The dosage form iotrim (gramicidin, neomycin and triamcinolone) is a combination of two antibiotics (gramicidin and neomycin) and a steroid (triamcinolone). The antibiotics work by killing the bacteria that cause infections. The steroid blocks the action of chemical messengers (prostaglandins) that make the affected area red, swollen and itchy. Consequently, there was still a need to develop a simple, less time consuming and economical method for the simultaneous determination of gramicidin, neomycin and triamcinolone acetonide. The current work is an effort to develop a fast and reproducible LC-MS technique for the simultaneous estimation of gramicidin, neomycin and triamcinolone acetonide. The objective of the present procedure was to validate and develop a precise and accurate liquid chromatography-mass spectrometry (LC-MS) technique for the simultaneous quantification of gramicidin, neomycin and triamcinolone acetonide.

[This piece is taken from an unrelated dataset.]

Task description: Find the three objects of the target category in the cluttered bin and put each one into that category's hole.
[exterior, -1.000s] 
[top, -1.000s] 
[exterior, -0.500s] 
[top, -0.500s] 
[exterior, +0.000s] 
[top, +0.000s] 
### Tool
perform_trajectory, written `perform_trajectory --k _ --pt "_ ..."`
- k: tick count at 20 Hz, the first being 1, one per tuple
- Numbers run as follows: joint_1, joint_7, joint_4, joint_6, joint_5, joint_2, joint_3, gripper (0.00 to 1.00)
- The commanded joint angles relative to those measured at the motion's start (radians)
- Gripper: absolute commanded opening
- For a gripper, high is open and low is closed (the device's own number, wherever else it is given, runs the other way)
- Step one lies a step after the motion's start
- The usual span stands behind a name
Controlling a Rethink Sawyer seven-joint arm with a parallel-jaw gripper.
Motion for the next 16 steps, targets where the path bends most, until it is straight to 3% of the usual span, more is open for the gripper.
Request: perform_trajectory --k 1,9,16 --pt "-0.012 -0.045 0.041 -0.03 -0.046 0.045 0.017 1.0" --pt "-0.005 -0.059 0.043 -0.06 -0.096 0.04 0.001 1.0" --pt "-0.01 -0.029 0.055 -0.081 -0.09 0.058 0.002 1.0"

Gramicidin, neomycin and triamcinolone acetonide were monitored on Shimadzu-8045 mass spectrometer equipped with electro spray ionization interface. The retention times of gramicidin, neomycin and triamcinolone acetonide were found at 9.145 min, 7.273 min and 2.435 min, respectively. The limit of detection (LOD) results for gramicidin, neomycin and triamcinolone acetonide were observed to be 0.15, 1.5 and 0.6 μg/mL, respectively while the limit of quantification (LOQ) results were observed to be 0.5, 5, 2 μg/mL concentration, respectively. The linear range for gramicidin, neomycin and triamcinolone acetonide were found in the concentration ranges from 1.25-7.5 μg/mL, 12.5-75 μg/mL and 5-30 μg/mL with regression coefficient of 0.9991, 0.9996, 0.9999, respectively. Accuracy values for gramicidin, neomycin and triamcinolone acetonide were found to be in the range of 98.64%, 99.4%, 99.5% respectively. The % RSD for six replicates in precision was less than 2%. According to ICH Q2(R1) recommendations, this method was successfully tested with LC-MS to confirm the chemical structures of newly produced degradation products of triamcinolone acetonide and neomycin. The developed process was validated efficaciously as per ICH guidelines.